Hong Kong Machine Learning Season 6 Episode 2

 22.03.2024 -  Hong Kong Machine Learning -  ~3 Minutes


  • Friday, March 22, 2024 from 6:30 PM to 9:30 PM (Hong Kong Time)


  • This HKML Meetup is hosted at Amazon AWS, Tower 535, 535 Jaffe Road, Causeway Bay, Hong Kong.

Thanks to Vahid Asghari (HKML) and Amy Wong (Amazon AWS) for helping making this event a success!

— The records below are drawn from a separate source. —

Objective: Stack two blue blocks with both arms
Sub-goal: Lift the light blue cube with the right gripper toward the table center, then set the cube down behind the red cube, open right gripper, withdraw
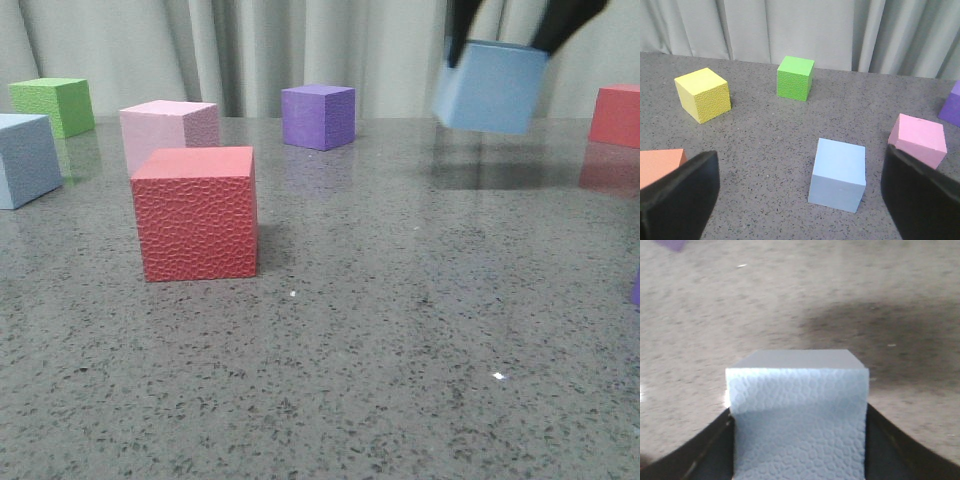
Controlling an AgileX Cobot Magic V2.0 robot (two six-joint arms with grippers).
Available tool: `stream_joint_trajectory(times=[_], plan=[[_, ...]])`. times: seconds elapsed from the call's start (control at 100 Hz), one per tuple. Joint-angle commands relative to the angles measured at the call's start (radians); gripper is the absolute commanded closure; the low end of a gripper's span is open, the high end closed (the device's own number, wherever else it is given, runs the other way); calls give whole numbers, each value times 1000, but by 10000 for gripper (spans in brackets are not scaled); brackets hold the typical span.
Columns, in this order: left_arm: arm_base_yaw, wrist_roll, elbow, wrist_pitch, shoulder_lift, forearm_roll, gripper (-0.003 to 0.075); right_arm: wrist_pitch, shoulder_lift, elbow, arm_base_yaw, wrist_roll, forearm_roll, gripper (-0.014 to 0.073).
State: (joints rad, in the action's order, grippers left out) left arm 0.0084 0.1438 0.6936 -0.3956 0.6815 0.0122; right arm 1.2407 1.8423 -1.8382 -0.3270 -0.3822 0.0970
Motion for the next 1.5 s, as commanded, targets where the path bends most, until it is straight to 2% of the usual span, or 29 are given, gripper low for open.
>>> stream_joint_trajectory(times=[0.0,0.25,0.76,0.88,1.1,1.49], plan=[[2,2,39,81,4,12,92,15,-20,-53,-52,-39,9,258],[2,2,39,81,4,12,92,-121,33,-90,-162,-140,9,258],[2,2,39,81,4,12,92,-145,71,-90,-165,-148,34,256],[2,2,39,81,4,12,92,-146,71,-90,-165,-148,34,218],[2,2,39,81,4,12,92,-144,71,-90,-165,-148,38,40],[2,2,39,75,4,12,92,-138,47,-90,-165,-148,40,32]])
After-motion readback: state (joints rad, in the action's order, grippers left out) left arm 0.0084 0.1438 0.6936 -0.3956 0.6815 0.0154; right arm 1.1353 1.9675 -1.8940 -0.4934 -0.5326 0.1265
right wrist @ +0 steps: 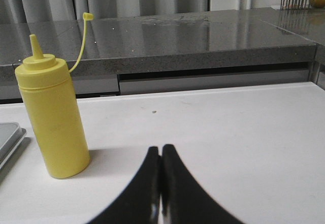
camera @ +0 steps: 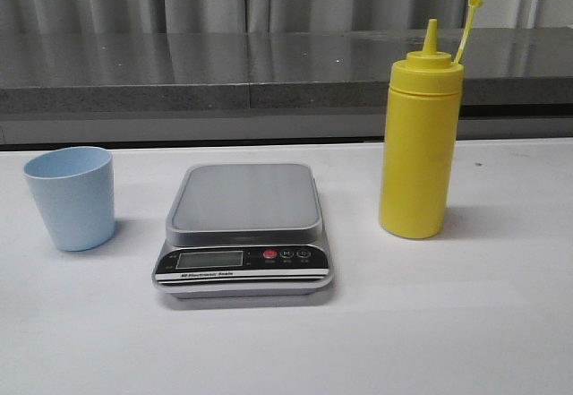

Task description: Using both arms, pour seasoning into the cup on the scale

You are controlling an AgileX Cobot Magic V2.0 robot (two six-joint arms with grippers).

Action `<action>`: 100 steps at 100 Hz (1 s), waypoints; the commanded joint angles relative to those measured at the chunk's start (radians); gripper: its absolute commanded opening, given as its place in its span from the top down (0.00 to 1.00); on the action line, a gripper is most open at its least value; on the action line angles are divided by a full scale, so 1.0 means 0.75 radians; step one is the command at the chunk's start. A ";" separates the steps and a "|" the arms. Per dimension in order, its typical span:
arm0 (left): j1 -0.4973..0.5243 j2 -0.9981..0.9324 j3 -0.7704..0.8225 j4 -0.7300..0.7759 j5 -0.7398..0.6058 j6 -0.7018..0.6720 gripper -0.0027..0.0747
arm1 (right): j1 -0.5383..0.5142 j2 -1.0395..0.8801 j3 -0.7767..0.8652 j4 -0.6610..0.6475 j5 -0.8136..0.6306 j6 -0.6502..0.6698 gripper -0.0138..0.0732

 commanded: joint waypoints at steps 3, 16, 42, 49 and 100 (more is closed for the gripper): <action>-0.009 -0.040 0.019 -0.004 -0.117 -0.004 0.95 | -0.007 -0.017 -0.004 -0.004 -0.107 -0.007 0.92; -0.009 0.010 -0.055 -0.012 -0.095 -0.004 0.95 | -0.007 -0.017 -0.004 -0.004 -0.107 -0.007 0.92; -0.009 0.277 -0.337 -0.012 0.099 -0.004 0.95 | -0.007 -0.017 -0.004 -0.004 -0.107 -0.007 0.92; -0.009 0.365 -0.420 -0.012 0.155 -0.004 0.95 | -0.007 -0.017 -0.004 -0.004 -0.107 -0.007 0.92; -0.009 0.989 -0.816 -0.049 0.376 -0.004 0.52 | -0.007 -0.017 -0.004 -0.004 -0.107 -0.007 0.92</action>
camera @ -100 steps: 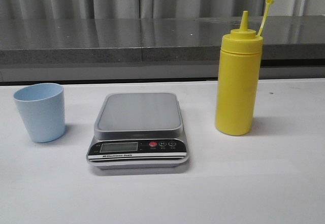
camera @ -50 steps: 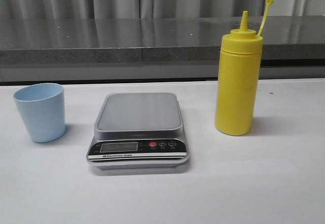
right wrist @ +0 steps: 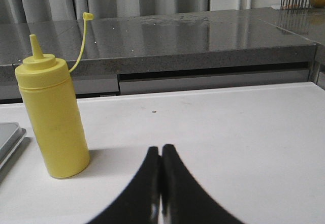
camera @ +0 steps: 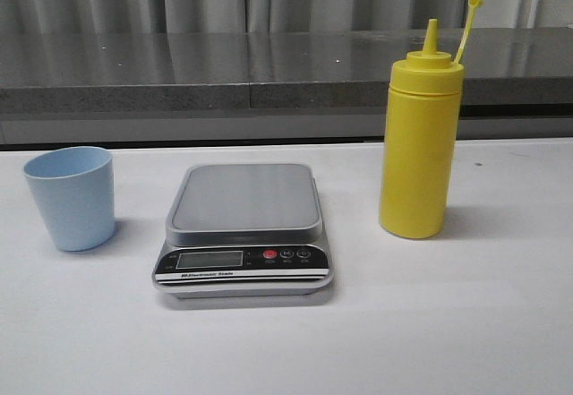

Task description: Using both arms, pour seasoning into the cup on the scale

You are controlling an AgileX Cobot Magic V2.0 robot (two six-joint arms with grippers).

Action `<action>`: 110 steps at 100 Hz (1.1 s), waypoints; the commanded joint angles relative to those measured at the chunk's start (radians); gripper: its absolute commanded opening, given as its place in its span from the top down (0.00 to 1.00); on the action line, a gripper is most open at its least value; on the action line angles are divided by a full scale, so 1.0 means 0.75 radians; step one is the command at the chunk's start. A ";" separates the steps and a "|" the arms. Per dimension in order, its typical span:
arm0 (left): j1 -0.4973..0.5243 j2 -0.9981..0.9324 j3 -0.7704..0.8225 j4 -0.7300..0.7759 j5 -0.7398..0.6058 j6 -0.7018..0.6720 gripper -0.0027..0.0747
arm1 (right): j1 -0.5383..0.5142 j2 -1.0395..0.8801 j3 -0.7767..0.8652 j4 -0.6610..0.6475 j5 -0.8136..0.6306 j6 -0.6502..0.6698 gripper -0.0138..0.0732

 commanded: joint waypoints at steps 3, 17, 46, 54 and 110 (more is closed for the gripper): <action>-0.009 0.098 -0.090 -0.033 -0.090 -0.004 0.47 | -0.007 -0.017 -0.004 -0.004 -0.107 -0.007 0.92; -0.020 0.233 -0.169 -0.081 -0.085 -0.004 0.34 | -0.007 -0.017 -0.004 -0.004 -0.107 -0.007 0.92; -0.185 0.580 -0.384 -0.102 0.057 -0.004 0.34 | -0.007 -0.017 -0.004 -0.004 -0.107 -0.007 0.92; -0.216 0.680 -0.449 -0.102 0.087 -0.004 0.34 | -0.007 -0.017 -0.004 -0.004 -0.107 -0.007 0.92; -0.216 1.305 -0.870 -0.102 0.301 -0.004 0.35 | -0.007 -0.017 -0.004 -0.004 -0.107 -0.007 0.92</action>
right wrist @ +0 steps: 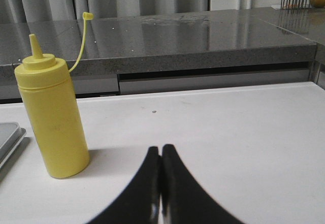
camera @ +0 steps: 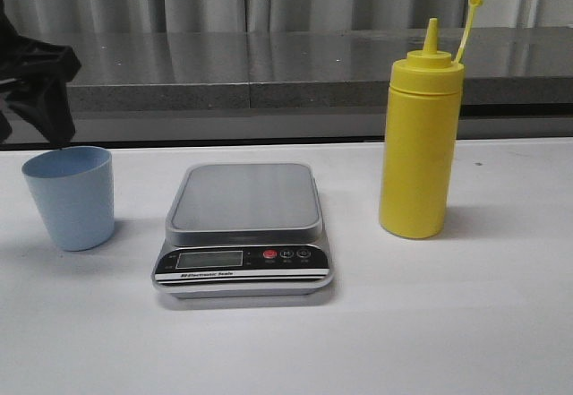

The page of the event on Meetup: HKML S6E2

The page of the event by Amazon AWS


Talk 1: Leveraging generative AI to identify potential anomalies before they escalate into critical issues

Speaker: Jason Li is a data scientist, specialising in predictive maintenance and vibration analysis. With a background in machine learning and deep learning, Jason has developed advanced models to support these projects. Jason holds a degree and master’s from the Chinese University of Hong Kong (CUHK), where they honed their skills and expertise in data science and engineering.

Talk 2: Pie & AI: Hong Kong - Prompt engineering + LangChain

Speaker: Cyrus Wong is Senior Lecturer of Hong Kong Institute of Information Technology (HKIIT) at Lee Wai Lee. He is AWS Hero since 2016 and actively promotes the use of AWS in different media and events. His projects have received four Hong Kong ICT Awards in 2014, 2015, 2016, 2020 and all winning projects are running solely on AWS using Data Science and Machine Learning services. Cyrus also helps to deliver the full-time course “Higher Diploma in Cloud and Data Centre Administration”, which is the first tertiary course in Asia dedicated to providing Cloud Technology training. The course is committed to providing AWS Academy training to Hong Kong students and Cyrus is the world first AWS Academy Accredited Trainer. He incorporates AI/ML into his daily curriculum and often writes about projects.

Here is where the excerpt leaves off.